I remember when I was small an effect I enjoyed was obtained by standing very close to a tall building and simply looking up. If you try this as an adult, you’ll find it still works, that you still get a sense of dizziness, as if the building will wobble and fall over, or you will, you’re not sure. It’s like spinning around and around as fast as you can. Children do this all the time, but as adults we ‘grow out’ of mind-altering activities (unless we are Sufi dervishes) and resort of drugs and religion to try to recapture some of these feelings.

So, putting these thoughts together… I see the cupola as a sacred space, in which I’m going to paint an optical glade, for refection and also to make people feel kind of dizzy. The painting is derived from a linocut I made a few years ago called Optical Tree, which was a geometric reduction of the essentials of a tree. Using 3D modelling software I’ve been able to twist the verticals of the image so where the walls begin to curve in towards the apex of the dome, the verticals will spiral around a little as they reach the top. I want people to feel the sense of awe and silence of a forest glade, and also the dizziness of looking up, to feel something that is older than the established religions that have dominated us for so long.

I’m also considering using the audio work Subterranea v2 which Thom Yorke composed for the show I did called The Panic Office in Sydney a couple of years ago. Not sure about that yet, though.

Anyway!

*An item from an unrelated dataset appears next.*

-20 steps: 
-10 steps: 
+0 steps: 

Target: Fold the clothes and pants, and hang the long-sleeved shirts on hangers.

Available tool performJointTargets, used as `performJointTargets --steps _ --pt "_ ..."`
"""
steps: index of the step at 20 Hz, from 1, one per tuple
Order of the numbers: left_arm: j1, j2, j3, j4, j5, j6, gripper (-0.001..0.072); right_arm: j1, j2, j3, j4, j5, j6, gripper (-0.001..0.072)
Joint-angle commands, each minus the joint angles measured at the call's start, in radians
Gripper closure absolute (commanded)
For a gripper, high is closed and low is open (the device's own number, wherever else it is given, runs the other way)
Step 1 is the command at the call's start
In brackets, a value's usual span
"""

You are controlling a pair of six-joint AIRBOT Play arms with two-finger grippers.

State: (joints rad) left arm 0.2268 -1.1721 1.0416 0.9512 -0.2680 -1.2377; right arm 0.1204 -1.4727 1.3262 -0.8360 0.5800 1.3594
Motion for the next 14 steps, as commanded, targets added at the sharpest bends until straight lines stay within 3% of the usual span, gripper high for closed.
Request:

That’s great; I’ve done some writing about it. Ok. Bye now.

7th April 2017

Something old I found

Hello. I’m supposed to be doing something else, and as happens all too frequently I’ve become distracted. I wasn’t looking for this little film at all, but here it is anyway.

13th December 2016

A LATE AFTERNOON AT LA FABRIQUE

I just found this video. I think I was in the middle of a painting that I later abandoned. It was a cool studio though. I kind of miss it. Nice motorbike.

 

I think this was near the end of the second week there, before I ran away to Avignon for a few days. Or maybe it was after that? It’s hard to remember.

13th November 2016

THE MAKING OF EYLOT

img_2197

This is a print called Eylot. It’s made using the same photographic process used to make Wraith, and printed with a succession of translucent blacks and then finished with an enamel ink. It was originally a painting I made whilst staying in France in 2015. I’d had a disaster, in that everything I did for two weeks was no good. It was very depressing. I thought that maybe I’d done everything I could ever do already, that I was a husk, a hollowed out shell, an empty packet.

Then this happened. Suddenly there was a way through the woods.

If this painting hadn’t turned out as it did, it’s extremely unlikely that the artwork for A Moon Shaped Pool would have looked the way it does. And strangely enough, with the distance of a year, the earlier paintings I made that I thought were utter fucking shit, the ones that made me want to give it up and get a proper job are actually okay.

Anyway, just over a year after the painting was made, here are some photos of the print being editioned.

img_2194

img_2181

img_2173

img_2195

Because of the ‘photographic’ method, this is the perfect process to reproduce these paintings. Using translucent blacks (well, I guess they’re greys, technically) allows the textures of the paint in the actual painting to appear with uncanny accuracy, so you can even see the weave of the canvas, all the drips and coils of the enamel.

If you’re interested there’s more info (I think) and you can buy one too, if you like. Over here.

 

13th November 2016

ZMAS BOUTIQUE ISN’T IT

zmasbouty_endofworldYes, why not? What could possibly go wrong that hasn’t already? Well, it opens on Friday night some time. I don’t know when. If you’re reading this after Friday 4th November 2016 it doesn’t matter anyway.